Recorded data:
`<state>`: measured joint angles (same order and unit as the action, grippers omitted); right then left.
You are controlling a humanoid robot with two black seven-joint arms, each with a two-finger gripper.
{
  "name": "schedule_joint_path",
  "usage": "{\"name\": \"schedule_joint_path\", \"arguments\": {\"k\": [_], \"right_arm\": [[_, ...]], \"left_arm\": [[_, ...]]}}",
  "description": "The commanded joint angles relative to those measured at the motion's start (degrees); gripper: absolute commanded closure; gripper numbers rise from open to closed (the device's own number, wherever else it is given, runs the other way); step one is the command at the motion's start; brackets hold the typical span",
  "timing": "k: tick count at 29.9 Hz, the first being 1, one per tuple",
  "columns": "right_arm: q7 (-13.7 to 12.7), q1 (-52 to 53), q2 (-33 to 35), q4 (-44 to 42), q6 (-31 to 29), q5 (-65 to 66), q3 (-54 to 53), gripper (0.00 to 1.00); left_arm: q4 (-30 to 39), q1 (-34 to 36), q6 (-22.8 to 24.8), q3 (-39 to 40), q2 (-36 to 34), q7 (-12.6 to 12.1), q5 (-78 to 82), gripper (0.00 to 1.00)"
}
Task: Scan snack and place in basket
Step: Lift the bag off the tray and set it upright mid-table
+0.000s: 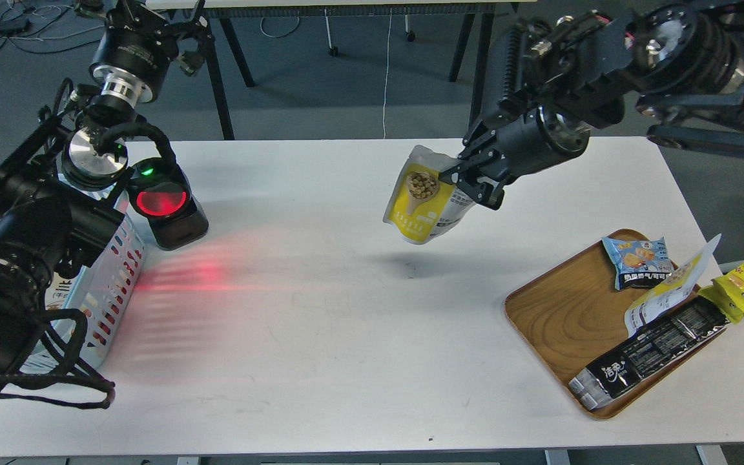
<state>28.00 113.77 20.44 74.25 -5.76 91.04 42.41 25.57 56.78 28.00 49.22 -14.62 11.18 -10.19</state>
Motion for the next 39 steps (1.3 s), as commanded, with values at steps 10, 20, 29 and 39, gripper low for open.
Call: {"name": "schedule_joint_path", "arguments": {"k": [10, 20, 29, 39], "right_arm": [[0.0, -6.6, -18.1, -10.4, 2.1, -3.7, -0.1, 1.0], [0.0, -12.6, -20.4, -18.2, 2.2, -3.4, 0.1, 1.0], [0.0, -13.4, -20.4, -19.7, 2.2, -3.0, 1.3, 1.0], [0.0, -14.9, -20.4, -19.7, 2.5, -2.9, 2.1, 1.0]], "left_arm": [[-0.1, -0.1, 0.0, 0.0, -0.1, -0.1, 0.1, 0.01], [-0.4, -0.4, 0.0, 0.1, 0.4, 0.2, 0.1, 0.01], [-0.4, -0.3, 0.0, 0.1, 0.2, 0.2, 0.1, 0.01], [-0.4, -0.2, 0.0, 0.1, 0.2, 0.2, 0.1, 0.01]]}}
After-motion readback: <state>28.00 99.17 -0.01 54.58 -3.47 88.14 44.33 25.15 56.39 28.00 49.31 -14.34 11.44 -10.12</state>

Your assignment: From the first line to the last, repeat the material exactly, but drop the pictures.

Exercise output:
`<state>`: measured joint angles (same order and unit as the action, grippers omitted); right then left.
You are controlling a humanoid robot with two black seven-joint arms, each with a two-finger gripper.
{
  "name": "schedule_joint_path",
  "usage": "{\"name\": \"schedule_joint_path\", \"arguments\": {\"k\": [_], \"right_arm\": [[_, ...]], \"left_arm\": [[_, ...]]}}",
  "description": "The commanded joint angles relative to those measured at the motion's start (degrees); gripper: absolute commanded closure; gripper numbers rise from open to closed (the device's own number, wherever else it is given, runs the other way); step one is the command at the motion's start; brackets hold the typical span",
  "timing": "k: tick count at 29.9 Hz, the first being 1, one per tuple",
  "columns": "right_arm: q7 (-13.7 to 12.7), q1 (-52 to 53), q2 (-33 to 35), q4 (-44 to 42), q6 (-31 to 29), q5 (-65 to 66), q3 (-54 to 53), gripper (0.00 to 1.00); left_arm: q4 (-30 to 39), q1 (-34 to 36), q6 (-22.8 to 24.8), q3 (-39 to 40), q2 (-36 to 34), q7 (-12.6 to 12.1), q5 (-78 to 82), gripper (0.00 to 1.00)"
}
Task: Scan snack and place in basket
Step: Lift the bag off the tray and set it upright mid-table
+0.000s: 
<state>28.00 113.77 20.44 74.25 -5.76 91.04 42.41 25.57 56.78 28.00 49.22 -14.62 11.18 -10.19</state>
Motion for the next 39 steps (1.3 s), as commanded, with values at steps 10, 20, 29 and 39, gripper low for open.
Call: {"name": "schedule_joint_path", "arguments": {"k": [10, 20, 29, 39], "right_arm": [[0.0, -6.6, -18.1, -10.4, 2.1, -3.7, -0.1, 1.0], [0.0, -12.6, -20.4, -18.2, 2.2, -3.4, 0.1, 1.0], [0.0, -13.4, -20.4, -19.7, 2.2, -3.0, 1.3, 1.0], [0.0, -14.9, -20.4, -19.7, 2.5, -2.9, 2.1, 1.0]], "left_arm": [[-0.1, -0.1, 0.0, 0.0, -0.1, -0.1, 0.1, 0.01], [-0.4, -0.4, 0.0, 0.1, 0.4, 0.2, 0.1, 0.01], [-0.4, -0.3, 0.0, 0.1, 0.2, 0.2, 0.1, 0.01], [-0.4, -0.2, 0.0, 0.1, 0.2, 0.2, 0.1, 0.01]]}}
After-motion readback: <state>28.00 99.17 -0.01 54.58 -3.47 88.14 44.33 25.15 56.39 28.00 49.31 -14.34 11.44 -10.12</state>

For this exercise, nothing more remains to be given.